Top of RAW DATA
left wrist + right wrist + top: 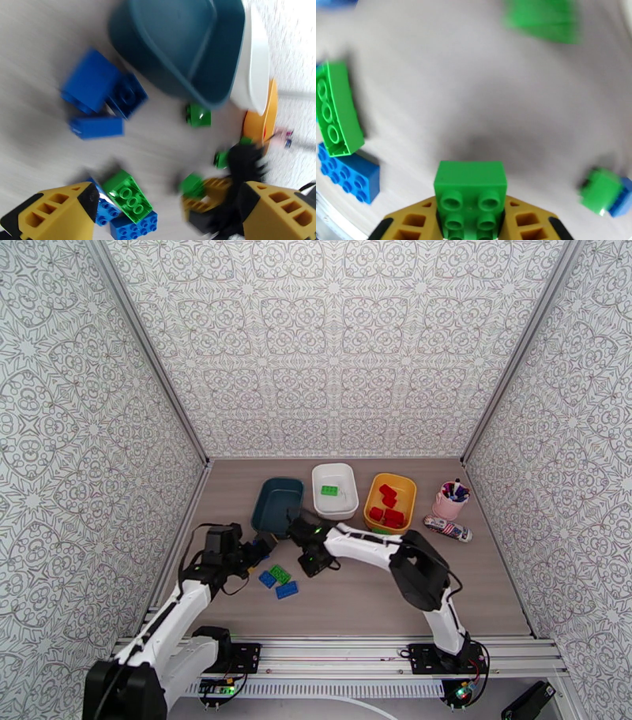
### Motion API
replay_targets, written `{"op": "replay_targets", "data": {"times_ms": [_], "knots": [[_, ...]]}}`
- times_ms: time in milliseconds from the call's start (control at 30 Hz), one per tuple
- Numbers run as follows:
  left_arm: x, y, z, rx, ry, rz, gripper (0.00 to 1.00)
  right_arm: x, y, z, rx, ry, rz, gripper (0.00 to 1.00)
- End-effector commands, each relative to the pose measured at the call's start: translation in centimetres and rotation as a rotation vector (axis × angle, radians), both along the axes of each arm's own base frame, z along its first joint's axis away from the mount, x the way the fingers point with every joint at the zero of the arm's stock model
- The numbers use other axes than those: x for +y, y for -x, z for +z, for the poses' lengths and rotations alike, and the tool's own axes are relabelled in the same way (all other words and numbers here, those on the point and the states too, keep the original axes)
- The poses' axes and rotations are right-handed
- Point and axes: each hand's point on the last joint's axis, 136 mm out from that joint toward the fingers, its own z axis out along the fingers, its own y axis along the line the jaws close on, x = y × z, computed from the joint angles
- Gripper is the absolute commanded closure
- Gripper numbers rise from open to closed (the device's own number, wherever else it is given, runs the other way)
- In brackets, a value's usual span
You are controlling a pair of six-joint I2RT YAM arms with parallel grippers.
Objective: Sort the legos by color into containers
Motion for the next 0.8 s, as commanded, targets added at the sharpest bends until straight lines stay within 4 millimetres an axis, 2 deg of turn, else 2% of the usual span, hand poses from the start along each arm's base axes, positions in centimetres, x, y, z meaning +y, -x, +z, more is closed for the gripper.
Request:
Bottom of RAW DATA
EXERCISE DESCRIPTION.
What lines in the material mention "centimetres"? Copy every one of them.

TASK ANSWER.
- End-effector commands, each relative to the pose measured at the call's start: translation in centimetres and rotation as a rotation vector (axis × angle, radians), both along the axes of each arm's own base frame, z along its first joint's axis away from the mount, x the way the fingers point with every joint at the zero of the arm's stock model
Motion for the next 0.8 s, as commanded, targets added at the sharpest bends until straight lines stay within 4 millimetres an axis, 2 deg of turn, else 2% of the usual span, hand poses from the start along each arm's base axes, positions in centimetres, x, y, z meaning +y, -x, +z, more is closed for the gripper.

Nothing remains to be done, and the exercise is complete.